DATA TO PROCESS:

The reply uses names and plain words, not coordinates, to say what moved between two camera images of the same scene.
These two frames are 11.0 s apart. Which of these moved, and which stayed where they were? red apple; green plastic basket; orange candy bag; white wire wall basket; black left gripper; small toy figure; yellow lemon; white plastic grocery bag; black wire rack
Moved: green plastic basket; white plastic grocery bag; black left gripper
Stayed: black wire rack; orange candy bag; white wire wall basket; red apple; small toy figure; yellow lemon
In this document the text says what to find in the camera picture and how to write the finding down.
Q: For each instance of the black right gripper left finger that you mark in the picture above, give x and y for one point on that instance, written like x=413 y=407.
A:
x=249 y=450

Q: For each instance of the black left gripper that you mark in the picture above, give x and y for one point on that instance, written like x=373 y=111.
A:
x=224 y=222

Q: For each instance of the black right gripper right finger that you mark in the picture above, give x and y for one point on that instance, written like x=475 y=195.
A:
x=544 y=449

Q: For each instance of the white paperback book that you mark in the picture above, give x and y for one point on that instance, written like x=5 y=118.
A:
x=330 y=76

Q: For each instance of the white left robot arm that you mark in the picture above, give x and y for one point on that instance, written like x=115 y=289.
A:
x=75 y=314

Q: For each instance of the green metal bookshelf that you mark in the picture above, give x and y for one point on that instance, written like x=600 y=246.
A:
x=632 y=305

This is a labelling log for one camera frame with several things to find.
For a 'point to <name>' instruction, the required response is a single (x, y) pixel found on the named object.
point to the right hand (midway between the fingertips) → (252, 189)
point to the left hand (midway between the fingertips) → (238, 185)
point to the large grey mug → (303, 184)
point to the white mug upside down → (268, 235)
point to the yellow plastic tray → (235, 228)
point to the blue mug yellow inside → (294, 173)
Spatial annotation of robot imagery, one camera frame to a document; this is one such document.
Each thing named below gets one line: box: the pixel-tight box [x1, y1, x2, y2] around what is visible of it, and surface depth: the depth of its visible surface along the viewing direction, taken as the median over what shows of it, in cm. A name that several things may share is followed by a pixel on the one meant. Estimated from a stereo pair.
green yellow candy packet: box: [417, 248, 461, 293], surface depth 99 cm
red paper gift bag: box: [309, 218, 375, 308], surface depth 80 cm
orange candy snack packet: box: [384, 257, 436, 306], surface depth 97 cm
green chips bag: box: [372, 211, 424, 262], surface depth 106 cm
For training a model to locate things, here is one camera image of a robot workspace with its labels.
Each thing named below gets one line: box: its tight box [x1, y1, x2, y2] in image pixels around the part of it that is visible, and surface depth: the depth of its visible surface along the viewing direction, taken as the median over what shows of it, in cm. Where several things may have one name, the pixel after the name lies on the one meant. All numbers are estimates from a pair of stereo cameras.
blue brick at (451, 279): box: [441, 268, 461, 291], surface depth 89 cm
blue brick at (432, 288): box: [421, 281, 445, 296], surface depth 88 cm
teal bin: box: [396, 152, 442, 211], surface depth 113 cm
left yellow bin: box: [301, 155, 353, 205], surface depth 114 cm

PROMPT: From the data above, give every line again exactly as it appears.

OUTPUT FOR THIS TASK:
The reply uses names and plain words, not coordinates, to say what moved between two camera images of the same scene.
These two frames are 11.0 s apart. Which of these moved, and which stayed where they were? red apple; green plastic basket; orange candy bag; white wire wall basket; black left gripper; small toy figure; yellow lemon; white plastic grocery bag; black wire rack
Moved: green plastic basket; white plastic grocery bag; black left gripper
Stayed: black wire rack; orange candy bag; white wire wall basket; red apple; small toy figure; yellow lemon
In this document the text says what to find in the camera picture and how to write the finding down.
Q: For each instance of the black right gripper left finger that you mark in the picture above, give x and y for one point on that instance, written like x=413 y=407.
A:
x=249 y=450

Q: For each instance of the black left gripper that you mark in the picture above, give x and y for one point on that instance, written like x=373 y=111.
A:
x=224 y=222

Q: For each instance of the black right gripper right finger that you mark in the picture above, give x and y for one point on that instance, written like x=475 y=195.
A:
x=544 y=449

Q: For each instance of the white paperback book that you mark in the picture above, give x and y for one point on that instance, written like x=5 y=118.
A:
x=330 y=76

Q: For each instance of the white left robot arm that you mark in the picture above, give x and y for one point on that instance, written like x=115 y=289.
A:
x=75 y=314

Q: For each instance of the green metal bookshelf that you mark in the picture above, give x and y for one point on that instance, written like x=600 y=246.
A:
x=632 y=305

This is a labelling log for one camera frame with several things to find.
For a 'point to <name>' instruction, the required response is a single (x, y) pixel found on the named object.
point to the right hand (midway between the fingertips) → (252, 189)
point to the left hand (midway between the fingertips) → (238, 185)
point to the large grey mug → (303, 184)
point to the white mug upside down → (268, 235)
point to the yellow plastic tray → (235, 228)
point to the blue mug yellow inside → (294, 173)
Spatial annotation of robot imagery, one camera frame to a document; this is one such document.
Each thing named below gets one line: box: the pixel-tight box [x1, y1, x2, y2] around what is visible of it, and surface depth: the depth of its visible surface along the viewing direction, taken as the median over what shows of it, in cm. A name that several things may share is followed by a pixel on the one meant. Estimated from a stereo pair.
green yellow candy packet: box: [417, 248, 461, 293], surface depth 99 cm
red paper gift bag: box: [309, 218, 375, 308], surface depth 80 cm
orange candy snack packet: box: [384, 257, 436, 306], surface depth 97 cm
green chips bag: box: [372, 211, 424, 262], surface depth 106 cm
For training a model to locate things, here is one camera image of a robot workspace with its labels.
Each thing named below gets one line: box: its tight box [x1, y1, x2, y2] in image pixels around the part of it that is visible, and surface depth: the depth of its visible surface along the viewing direction, taken as the median over what shows of it, in cm. Where several things may have one name, the pixel after the name lies on the one meant. All numbers are estimates from a pair of stereo cameras.
blue brick at (451, 279): box: [441, 268, 461, 291], surface depth 89 cm
blue brick at (432, 288): box: [421, 281, 445, 296], surface depth 88 cm
teal bin: box: [396, 152, 442, 211], surface depth 113 cm
left yellow bin: box: [301, 155, 353, 205], surface depth 114 cm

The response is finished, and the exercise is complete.